▶ What you should do
Exactly the lines from the one containing "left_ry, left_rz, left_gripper" through the end of the data below are to be reproduced, and nothing besides them.

▶ Data segment
= Beginning of Section =

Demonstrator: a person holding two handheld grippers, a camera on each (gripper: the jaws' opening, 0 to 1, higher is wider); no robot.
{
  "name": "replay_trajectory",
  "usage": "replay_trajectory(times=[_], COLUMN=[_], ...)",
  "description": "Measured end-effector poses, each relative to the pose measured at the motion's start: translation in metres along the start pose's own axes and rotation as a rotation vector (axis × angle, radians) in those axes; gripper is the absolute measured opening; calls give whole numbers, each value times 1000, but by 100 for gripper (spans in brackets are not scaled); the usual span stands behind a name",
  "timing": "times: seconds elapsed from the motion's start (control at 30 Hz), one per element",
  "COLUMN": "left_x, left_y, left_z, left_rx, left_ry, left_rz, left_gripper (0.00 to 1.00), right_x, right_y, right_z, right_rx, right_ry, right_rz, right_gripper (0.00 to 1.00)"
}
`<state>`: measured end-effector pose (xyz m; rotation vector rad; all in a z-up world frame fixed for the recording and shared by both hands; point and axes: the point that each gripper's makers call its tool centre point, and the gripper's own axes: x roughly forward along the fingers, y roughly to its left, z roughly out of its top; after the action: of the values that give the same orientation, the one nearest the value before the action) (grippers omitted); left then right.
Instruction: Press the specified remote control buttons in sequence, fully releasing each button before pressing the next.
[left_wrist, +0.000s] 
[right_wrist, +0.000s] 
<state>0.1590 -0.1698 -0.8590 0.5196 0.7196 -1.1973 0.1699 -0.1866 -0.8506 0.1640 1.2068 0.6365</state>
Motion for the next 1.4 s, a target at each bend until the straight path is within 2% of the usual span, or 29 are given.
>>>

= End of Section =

▶ Reply
  "COLUMN": "left_x, left_y, left_z, left_rx, left_ry, left_rz, left_gripper (0.00 to 1.00), right_x, right_y, right_z, right_rx, right_ry, right_rz, right_gripper (0.00 to 1.00)"
}
`<state>`: measured end-effector pose (xyz m; rotation vector rad; all in a z-up world frame fixed for the recording and shared by both hands; point and axes: the point that each gripper's makers call its tool centre point, and the gripper's own axes: x roughly forward along the fingers, y roughly to its left, z roughly out of its top; after the action: of the values that give the same orientation, the one nearest the value before the action) (grippers omitted); left then right.
Instruction: Press the specified remote control buttons in sequence, fully releasing each button before pressing the next.
[left_wrist, +0.000s] 
[right_wrist, +0.000s] 
<state>0.1590 -0.1698 -0.8590 0.5196 0.7196 -1.1973 0.1699 -0.1866 -0.8506 0.1640 1.2068 0.6365</state>
Motion for the next 1.4 s, a target at each bend until the straight path is within 2% of the usual span, or 29 are given.
>>>

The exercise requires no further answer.